▶ [What to work on]
All lines of the material that contain "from" must be copied out.

▶ [Given entries]
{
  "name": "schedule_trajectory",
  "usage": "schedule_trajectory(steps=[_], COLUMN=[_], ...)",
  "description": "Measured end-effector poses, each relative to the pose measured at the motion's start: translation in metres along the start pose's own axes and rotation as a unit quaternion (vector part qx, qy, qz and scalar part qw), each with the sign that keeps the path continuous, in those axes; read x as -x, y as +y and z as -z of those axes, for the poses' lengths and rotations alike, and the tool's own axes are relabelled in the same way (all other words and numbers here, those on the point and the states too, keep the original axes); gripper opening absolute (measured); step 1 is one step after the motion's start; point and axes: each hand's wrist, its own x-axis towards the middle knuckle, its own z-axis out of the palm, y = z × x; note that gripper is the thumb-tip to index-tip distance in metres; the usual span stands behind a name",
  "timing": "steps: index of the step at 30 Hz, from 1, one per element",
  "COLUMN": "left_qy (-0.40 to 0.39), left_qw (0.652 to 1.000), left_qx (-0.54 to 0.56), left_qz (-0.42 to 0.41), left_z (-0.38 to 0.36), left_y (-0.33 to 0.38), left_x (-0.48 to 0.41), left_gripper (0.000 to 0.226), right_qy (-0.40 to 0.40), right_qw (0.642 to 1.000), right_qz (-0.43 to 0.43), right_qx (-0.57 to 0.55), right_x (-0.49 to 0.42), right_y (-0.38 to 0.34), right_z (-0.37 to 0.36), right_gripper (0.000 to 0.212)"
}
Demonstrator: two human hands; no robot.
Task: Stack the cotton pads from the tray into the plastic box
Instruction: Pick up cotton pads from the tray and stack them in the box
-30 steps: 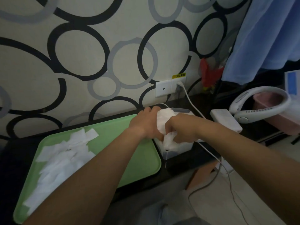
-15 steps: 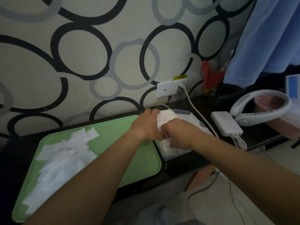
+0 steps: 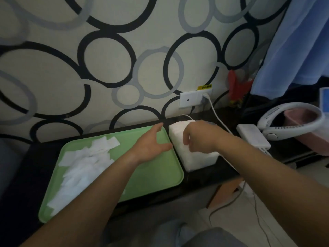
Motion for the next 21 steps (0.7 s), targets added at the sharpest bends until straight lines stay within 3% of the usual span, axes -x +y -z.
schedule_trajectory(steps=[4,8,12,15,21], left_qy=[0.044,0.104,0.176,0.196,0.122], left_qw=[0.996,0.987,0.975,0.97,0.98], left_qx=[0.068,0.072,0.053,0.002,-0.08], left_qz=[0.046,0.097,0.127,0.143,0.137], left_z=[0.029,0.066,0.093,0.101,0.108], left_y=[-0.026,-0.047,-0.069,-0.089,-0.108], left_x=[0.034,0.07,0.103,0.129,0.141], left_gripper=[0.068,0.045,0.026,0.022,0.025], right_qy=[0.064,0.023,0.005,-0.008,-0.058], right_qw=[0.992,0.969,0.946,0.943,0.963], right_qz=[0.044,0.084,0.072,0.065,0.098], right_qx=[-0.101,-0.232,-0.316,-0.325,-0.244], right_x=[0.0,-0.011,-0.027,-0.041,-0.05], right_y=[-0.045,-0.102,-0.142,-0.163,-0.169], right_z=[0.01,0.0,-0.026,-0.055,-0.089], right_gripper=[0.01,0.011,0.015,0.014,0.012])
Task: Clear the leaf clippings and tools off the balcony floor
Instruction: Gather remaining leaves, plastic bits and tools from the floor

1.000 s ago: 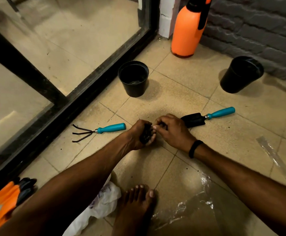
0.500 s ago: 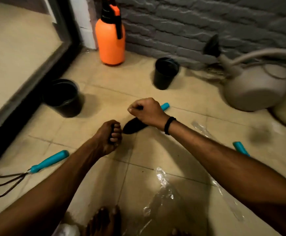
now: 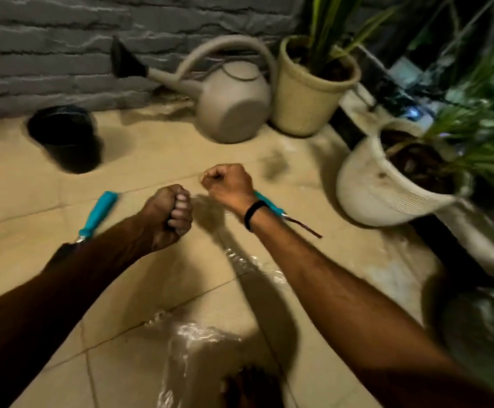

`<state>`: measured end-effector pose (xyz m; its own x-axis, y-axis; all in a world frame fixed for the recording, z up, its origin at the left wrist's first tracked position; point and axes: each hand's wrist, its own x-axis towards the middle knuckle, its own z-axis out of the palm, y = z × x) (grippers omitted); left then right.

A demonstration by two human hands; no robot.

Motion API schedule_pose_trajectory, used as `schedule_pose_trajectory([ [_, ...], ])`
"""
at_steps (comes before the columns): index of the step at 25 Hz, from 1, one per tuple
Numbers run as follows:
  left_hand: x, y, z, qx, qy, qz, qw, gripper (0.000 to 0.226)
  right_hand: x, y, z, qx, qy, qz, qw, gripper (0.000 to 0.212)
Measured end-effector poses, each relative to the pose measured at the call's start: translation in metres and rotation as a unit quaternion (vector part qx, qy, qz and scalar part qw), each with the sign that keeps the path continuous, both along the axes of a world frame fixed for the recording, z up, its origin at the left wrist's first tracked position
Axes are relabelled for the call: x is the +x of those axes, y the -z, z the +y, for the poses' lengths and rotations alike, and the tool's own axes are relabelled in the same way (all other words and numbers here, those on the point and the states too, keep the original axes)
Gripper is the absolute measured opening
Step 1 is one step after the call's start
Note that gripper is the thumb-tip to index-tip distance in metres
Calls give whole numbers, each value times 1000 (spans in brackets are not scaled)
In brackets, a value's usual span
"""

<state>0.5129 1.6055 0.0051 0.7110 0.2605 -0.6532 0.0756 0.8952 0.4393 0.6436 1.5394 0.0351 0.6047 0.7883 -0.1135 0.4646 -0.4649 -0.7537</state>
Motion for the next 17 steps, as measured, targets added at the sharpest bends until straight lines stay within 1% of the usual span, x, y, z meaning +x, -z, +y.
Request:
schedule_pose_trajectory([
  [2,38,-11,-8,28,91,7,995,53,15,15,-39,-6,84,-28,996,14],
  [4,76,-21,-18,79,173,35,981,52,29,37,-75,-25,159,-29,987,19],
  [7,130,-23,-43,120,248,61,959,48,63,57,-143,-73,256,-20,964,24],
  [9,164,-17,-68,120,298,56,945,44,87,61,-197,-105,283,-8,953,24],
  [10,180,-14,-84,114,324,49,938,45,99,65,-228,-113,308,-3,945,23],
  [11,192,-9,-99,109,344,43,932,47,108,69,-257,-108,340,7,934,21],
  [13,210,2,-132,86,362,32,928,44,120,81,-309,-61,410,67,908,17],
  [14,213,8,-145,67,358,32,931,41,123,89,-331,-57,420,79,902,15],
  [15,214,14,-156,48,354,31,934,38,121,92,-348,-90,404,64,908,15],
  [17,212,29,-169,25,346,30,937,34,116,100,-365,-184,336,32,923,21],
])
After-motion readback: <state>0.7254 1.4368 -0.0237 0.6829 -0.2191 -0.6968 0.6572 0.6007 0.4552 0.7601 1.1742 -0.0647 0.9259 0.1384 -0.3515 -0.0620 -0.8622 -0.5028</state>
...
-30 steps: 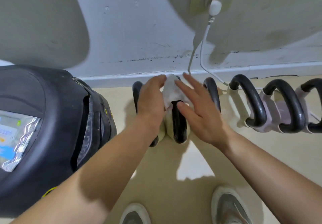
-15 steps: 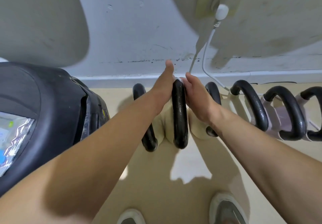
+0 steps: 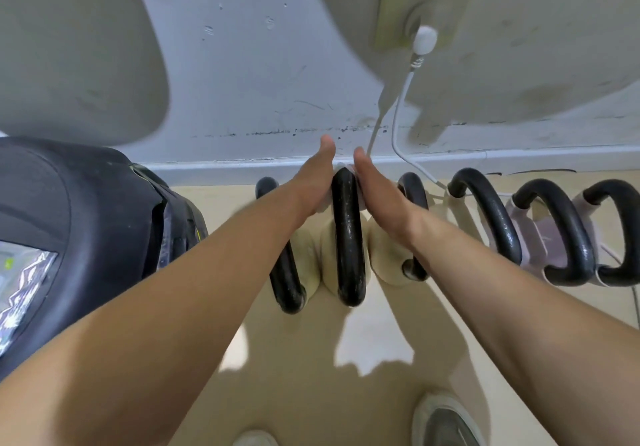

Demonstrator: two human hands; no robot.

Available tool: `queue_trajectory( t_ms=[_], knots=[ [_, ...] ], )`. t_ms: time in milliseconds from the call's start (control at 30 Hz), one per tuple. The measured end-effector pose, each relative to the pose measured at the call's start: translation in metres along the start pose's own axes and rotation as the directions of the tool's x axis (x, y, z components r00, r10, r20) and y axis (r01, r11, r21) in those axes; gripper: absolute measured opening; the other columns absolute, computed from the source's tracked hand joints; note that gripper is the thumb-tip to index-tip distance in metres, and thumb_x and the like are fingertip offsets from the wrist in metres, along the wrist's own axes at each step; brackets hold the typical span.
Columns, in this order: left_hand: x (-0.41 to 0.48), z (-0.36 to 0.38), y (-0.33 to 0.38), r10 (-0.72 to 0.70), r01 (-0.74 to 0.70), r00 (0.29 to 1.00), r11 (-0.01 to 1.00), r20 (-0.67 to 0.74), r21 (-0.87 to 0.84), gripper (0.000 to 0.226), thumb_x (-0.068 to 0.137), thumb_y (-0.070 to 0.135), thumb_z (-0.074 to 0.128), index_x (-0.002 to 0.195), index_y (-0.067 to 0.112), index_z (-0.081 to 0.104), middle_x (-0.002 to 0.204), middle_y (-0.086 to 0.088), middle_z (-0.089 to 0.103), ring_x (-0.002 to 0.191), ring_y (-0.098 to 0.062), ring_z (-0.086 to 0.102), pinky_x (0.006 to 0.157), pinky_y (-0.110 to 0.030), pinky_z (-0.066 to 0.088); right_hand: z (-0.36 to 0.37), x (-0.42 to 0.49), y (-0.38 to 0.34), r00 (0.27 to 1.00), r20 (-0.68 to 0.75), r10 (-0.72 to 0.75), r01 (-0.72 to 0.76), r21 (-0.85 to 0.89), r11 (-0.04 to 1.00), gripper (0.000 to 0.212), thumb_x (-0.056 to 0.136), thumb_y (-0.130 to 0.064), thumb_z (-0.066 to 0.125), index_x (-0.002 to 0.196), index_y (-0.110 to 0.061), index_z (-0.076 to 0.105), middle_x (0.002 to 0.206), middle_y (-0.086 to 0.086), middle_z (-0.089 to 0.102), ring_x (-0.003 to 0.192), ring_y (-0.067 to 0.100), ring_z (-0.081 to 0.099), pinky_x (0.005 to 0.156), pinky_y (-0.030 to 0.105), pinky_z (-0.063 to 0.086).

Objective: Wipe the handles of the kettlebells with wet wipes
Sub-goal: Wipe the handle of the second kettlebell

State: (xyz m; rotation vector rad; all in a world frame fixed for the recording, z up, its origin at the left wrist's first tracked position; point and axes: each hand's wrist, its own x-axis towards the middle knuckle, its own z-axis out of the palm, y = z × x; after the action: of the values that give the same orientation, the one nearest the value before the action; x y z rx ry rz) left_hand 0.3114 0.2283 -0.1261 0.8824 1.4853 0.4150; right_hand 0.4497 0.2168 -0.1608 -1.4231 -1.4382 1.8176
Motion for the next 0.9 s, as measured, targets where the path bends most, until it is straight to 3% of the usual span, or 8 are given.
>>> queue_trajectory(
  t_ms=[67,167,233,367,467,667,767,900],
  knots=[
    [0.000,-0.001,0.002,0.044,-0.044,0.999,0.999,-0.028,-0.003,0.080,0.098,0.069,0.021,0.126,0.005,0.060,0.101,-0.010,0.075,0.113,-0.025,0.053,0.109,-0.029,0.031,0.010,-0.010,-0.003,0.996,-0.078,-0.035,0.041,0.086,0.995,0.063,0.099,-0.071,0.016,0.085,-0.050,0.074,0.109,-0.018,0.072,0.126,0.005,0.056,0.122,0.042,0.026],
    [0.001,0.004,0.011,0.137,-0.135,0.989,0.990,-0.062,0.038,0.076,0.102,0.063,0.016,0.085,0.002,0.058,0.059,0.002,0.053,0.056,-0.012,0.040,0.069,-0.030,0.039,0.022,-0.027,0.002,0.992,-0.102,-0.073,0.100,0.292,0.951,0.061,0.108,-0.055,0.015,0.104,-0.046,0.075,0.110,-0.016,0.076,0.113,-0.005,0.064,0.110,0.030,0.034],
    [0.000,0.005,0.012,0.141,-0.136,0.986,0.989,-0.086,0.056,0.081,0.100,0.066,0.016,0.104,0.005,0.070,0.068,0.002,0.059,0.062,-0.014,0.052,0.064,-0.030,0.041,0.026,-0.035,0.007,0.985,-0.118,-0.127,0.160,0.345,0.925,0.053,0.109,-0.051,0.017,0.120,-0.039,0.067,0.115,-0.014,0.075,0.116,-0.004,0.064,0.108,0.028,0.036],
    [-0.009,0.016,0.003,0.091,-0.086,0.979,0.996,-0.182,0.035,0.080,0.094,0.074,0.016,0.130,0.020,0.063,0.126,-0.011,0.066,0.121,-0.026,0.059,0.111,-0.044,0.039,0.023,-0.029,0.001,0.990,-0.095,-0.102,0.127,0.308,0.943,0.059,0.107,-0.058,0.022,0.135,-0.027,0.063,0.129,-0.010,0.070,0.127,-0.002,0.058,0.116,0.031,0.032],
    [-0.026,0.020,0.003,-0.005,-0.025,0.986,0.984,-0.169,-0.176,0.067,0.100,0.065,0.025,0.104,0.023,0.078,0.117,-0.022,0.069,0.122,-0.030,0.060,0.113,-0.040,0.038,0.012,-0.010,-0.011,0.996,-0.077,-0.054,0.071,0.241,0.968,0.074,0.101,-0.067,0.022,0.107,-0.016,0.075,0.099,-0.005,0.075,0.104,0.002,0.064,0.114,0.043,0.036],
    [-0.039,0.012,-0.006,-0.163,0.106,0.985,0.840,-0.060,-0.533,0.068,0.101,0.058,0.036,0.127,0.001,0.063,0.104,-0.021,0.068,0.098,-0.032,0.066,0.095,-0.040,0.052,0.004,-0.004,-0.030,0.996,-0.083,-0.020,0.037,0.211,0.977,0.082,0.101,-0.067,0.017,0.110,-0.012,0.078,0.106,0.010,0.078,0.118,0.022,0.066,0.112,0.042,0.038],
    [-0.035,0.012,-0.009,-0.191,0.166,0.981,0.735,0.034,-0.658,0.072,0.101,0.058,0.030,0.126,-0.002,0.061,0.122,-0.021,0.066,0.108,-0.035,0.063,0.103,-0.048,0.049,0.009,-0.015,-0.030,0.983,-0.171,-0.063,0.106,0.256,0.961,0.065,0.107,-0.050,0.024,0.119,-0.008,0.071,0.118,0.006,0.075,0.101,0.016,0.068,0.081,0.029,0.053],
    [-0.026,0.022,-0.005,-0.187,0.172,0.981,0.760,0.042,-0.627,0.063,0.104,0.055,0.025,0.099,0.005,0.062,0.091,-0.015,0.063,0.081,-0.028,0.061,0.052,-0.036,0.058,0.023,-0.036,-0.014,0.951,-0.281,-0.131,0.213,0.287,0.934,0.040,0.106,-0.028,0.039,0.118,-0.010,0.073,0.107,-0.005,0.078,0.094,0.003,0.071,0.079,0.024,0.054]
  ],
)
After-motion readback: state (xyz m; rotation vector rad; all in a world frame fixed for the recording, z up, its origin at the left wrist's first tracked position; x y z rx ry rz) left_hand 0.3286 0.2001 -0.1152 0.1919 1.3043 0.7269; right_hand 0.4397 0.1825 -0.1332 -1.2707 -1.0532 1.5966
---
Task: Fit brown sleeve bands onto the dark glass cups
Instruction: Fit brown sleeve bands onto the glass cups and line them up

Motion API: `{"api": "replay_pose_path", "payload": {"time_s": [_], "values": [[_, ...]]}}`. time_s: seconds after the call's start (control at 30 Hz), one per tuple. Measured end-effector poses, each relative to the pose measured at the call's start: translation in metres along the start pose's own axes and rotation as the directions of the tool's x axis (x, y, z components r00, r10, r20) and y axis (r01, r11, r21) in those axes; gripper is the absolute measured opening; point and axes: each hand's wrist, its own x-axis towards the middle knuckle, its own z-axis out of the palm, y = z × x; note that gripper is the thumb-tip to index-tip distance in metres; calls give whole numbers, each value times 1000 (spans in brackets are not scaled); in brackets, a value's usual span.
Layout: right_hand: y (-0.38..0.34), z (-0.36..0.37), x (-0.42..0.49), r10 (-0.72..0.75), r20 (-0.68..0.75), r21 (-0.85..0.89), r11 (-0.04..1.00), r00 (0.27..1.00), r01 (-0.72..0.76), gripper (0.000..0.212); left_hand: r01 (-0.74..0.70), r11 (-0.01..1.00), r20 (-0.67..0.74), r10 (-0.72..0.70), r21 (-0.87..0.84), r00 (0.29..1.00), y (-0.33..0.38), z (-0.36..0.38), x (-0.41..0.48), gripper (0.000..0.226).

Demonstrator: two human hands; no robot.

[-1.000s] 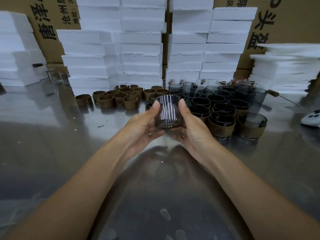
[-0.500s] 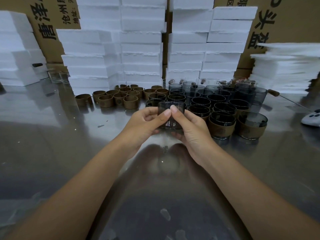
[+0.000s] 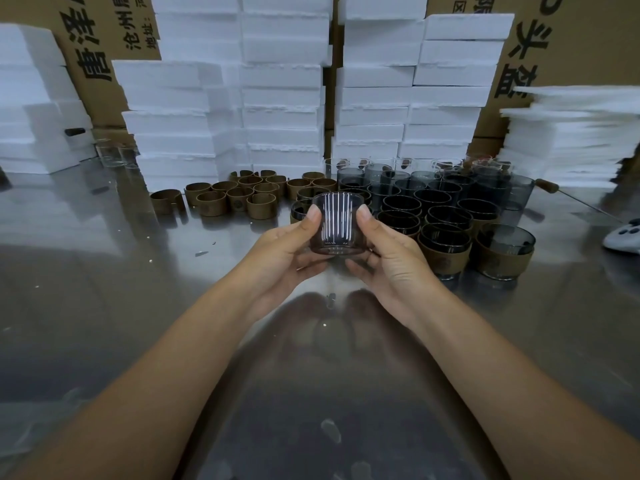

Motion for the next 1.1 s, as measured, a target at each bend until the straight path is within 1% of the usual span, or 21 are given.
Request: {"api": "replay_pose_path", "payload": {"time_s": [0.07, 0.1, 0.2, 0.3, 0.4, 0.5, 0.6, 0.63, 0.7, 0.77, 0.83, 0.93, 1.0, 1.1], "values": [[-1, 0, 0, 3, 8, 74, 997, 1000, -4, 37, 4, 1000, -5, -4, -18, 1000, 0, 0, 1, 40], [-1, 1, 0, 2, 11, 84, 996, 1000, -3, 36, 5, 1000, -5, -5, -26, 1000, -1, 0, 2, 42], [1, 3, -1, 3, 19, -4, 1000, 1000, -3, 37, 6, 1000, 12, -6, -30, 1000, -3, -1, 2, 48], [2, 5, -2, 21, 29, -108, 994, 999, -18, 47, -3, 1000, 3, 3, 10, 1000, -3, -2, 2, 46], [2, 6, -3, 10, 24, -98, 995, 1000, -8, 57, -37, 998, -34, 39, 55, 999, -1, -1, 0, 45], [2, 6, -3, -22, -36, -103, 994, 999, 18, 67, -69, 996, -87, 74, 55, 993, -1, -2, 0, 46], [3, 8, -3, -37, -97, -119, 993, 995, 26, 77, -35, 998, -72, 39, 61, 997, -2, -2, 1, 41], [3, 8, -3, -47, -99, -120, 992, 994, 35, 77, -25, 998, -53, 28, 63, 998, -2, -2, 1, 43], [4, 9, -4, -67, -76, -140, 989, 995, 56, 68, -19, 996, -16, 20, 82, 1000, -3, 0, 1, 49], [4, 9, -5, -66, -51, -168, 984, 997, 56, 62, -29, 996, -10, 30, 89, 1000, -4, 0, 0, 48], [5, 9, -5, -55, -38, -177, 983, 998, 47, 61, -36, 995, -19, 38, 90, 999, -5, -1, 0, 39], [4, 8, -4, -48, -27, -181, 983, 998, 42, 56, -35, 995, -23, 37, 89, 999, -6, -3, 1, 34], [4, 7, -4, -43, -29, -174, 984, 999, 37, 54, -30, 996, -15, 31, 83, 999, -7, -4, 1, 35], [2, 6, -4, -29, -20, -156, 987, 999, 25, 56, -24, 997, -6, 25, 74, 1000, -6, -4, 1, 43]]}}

▶ [Solution to the exercise]
  "timing": "steps: index of the step at 30 Hz, from 1, one per element",
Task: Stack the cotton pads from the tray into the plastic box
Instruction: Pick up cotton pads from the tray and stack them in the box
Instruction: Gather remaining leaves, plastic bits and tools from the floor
at_steps (comes before the columns): index of the step at 25 Hz, from 1, one per tuple
Available tool: `queue_trajectory( t_ms=[_], knots=[ [_, ...] ], )`. t_ms: time in milliseconds from the call's start (control at 30 Hz), one per tuple. The measured end-effector pose, each relative to the pose measured at the call's start: translation in metres along the start pose's own axes and rotation as the directions of the tool's x axis (x, y, z components r00, r10, r20) and y axis (r01, r11, r21) in those axes; gripper: absolute measured opening; the other columns absolute, computed from the source's tracked hand joints; note that gripper is the thumb-tip to index-tip distance in metres, and thumb_x and the like are fingertip offsets from the wrist in metres, along the wrist's own axes at each step; brackets hold the typical span.

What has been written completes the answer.